C’est avec ce sentiment d’indulgence qu’il faut observer avec M. Littré cet admirable mouvement intellectuel qui poussa après Hippocrate le génie grec dans le chemin des découvertes anatomiques. Aristote établit les premiers rudimens de l’anatomie comparée en rapprochant les parties analogues des différens animaux et en les comparant ensemble. Théophraste, son élève, étudie la vie des plantes, Erasistrate, Hérophile, Galien, démontrent que le cerveau n’est pas une glande et que les nerfs ne doivent pas être confondus avec les tendons. Mais ces découvertes restèrent infécondes ; car, ne s’appuyant sur aucune autre science, elles étaient semées dans un sol frappé de stérilité. Il n’est pas permis à des génies vigoureux d’intervertir l’ordre des temps, et l’on ne peut accuser leurs contemporains d’avoir manqué de clairvoyance en ne mettant pas à profit des vérités si palpables. C’est là qu’éclate dans tout son jour, dans toute sa force, le principe de la connexion historique qui fait tout marcher pas à pas, ne permettant pas que même les vues avancées des génies sagaces aient aucun effet prématuré. Ainsi l’histoire nous démontre que l’anatomie isolée n’a jamais fait progresser la médecine.

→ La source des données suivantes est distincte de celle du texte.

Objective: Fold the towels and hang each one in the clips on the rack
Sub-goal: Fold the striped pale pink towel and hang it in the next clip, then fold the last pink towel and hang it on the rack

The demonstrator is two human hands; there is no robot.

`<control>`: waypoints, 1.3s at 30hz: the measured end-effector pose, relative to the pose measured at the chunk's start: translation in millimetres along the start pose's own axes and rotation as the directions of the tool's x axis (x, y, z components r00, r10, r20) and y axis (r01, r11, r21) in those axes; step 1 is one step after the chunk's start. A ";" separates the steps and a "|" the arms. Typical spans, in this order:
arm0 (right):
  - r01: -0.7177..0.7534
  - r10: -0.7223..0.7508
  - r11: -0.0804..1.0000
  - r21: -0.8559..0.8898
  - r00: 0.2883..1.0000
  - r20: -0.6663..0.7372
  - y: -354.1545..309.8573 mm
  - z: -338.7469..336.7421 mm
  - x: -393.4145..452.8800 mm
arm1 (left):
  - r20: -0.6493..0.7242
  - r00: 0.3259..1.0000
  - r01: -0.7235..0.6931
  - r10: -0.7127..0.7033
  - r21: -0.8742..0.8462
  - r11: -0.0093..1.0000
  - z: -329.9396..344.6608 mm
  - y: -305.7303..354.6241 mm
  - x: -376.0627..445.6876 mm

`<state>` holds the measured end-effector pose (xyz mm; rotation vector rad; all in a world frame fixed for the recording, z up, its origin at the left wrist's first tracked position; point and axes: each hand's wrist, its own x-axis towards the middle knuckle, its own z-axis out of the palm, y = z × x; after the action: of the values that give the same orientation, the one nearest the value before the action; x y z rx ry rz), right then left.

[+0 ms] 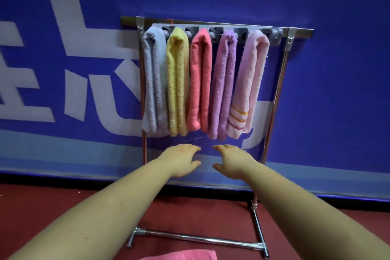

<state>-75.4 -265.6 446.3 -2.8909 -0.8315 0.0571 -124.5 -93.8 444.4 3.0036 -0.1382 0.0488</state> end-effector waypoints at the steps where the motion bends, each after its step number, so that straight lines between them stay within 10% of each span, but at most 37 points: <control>1: 0.010 -0.010 1.000 -0.015 1.000 0.007 -4.8 8.8 -0.5 | 0.008 1.000 0.007 -0.007 0.009 1.000 7.3 -6.3 -6.6; 16: 0.012 -0.006 1.000 -0.020 0.957 0.289 -9.6 216.8 45.2 | 0.249 0.957 0.153 -0.147 -0.005 0.988 198.8 -105.6 -2.5; 39: -0.162 0.005 0.974 0.161 0.721 0.693 20.9 525.9 126.3 | 0.660 0.710 0.500 -0.246 -0.226 0.836 529.3 -158.4 45.7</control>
<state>4.2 -154.5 -77.5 -2.6709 -0.7065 1.2275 -50.4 -13.1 -99.1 2.4580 0.3803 -0.8920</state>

Un habile anatomiste moderne se comparait avec raison au portefaix qui connaît très bien les rues d’une ville, y circule sans s’égarer, mais ne pénètre pas dans l’intérieur des maisons et ignore ce qui s’y passe. Le scalpel chemine, en effet, avec une grande sûreté dans les rues du corps humain, il en sait les replis et les

  1. Voyez Littré, Journal des savans, article sur Oribase, 1855 ; Journal des Débats, 16 janvier 1858.